Aanpassing criteria kleine en micro-ondernemingen: invloed op lastenverlagingen
Een aantal lastenverlagingen in de vorm van een gedeeltelijke vrijstelling van doorstorting van bedrijfsvoorheffing zijn voorzien voor ondernemingen die in het vennootschapsrecht worden beschouwd als “kleine onderneming” of “micro-onderneming”. Dit is bijvoorbeeld het geval voor de vrijstelling BV voor startende ondernemingen, voor de zogenaamde IPA-korting of voor de vrijstelling voor wetenschappelijk onderzoek.

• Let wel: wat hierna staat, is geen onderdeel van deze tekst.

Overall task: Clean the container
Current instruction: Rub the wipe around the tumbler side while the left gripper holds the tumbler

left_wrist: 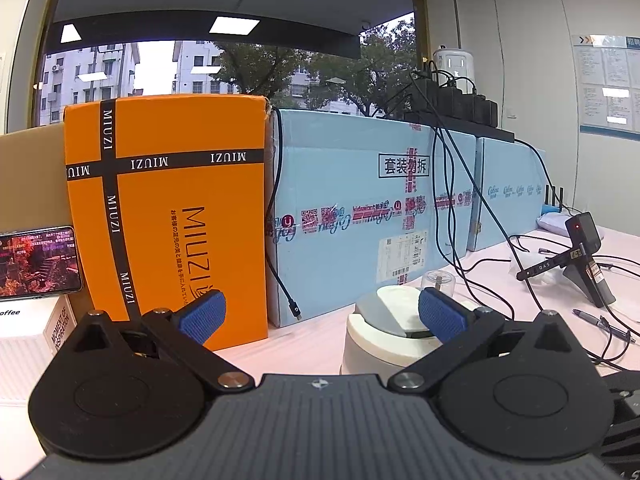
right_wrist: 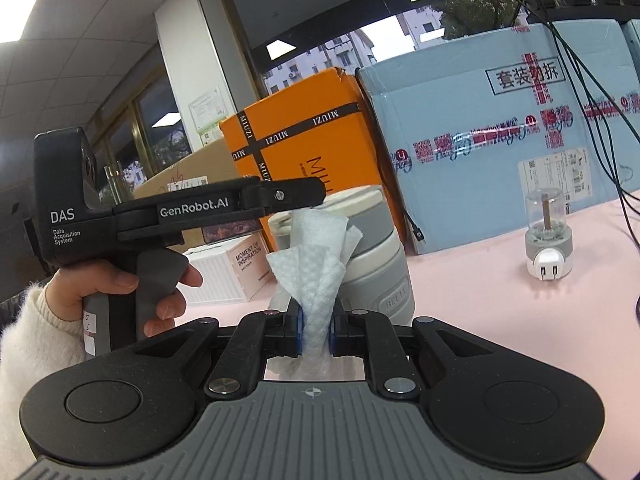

Voor de boekjaren die aanvangen vanaf 2024, gelden er nieuwe criteria, waardoor ondernemingen sneller in aanmerking zullen komen voor bepaalde lastenverlagingen.
Kleine onderneming
Een kleine onderneming is een onderneming die op de balansdatum van het laatst afgesloten boekjaar niet meer dan één van de volgende grenzen overschrijdt:
- jaargemiddelde van het personeelsbestand: 50 (ongewijzigd);
- jaaromzet, exclusief BTW: € 11.250.00 (in plaats van € 9.000.000);
- balanstotaal: € 6.000.000 (in plaats van € 4.500.000).
Micro-onderneming
Een micro-onderneming is een onderneming die op de balansdatum van het laatst afgesloten boekjaar niet meer dan één van de volgende grenzen overschrijdt:
- jaargemiddelde van het personeelsbestand: 10 (ongewijzigd);
- jaaromzet, exclusief BTW: € 900.000 (in plaats van € 700.000);
- balanstotaal: € 450.000 (in plaats van € 350.000).
In geval van verbonden vennootschappen moet men de gegevens van deze vennootschappen samen nemen.
Meer informatie kan je verkrijgen bij jouw boekhouder.
Bron: Wet van 27 maart 2024 houdende bepalingen inzake digitalisering van justitie en diverse bepalingen Ibis, BS 29 maart 2024 en KB van 25 mei 2024 tot wijziging van het Wetboek van vennootschapen en verenigingen wat betreft de groottecriteria voor micro- en kleine verenigingen en stichtingen, BS 7 juni 2024.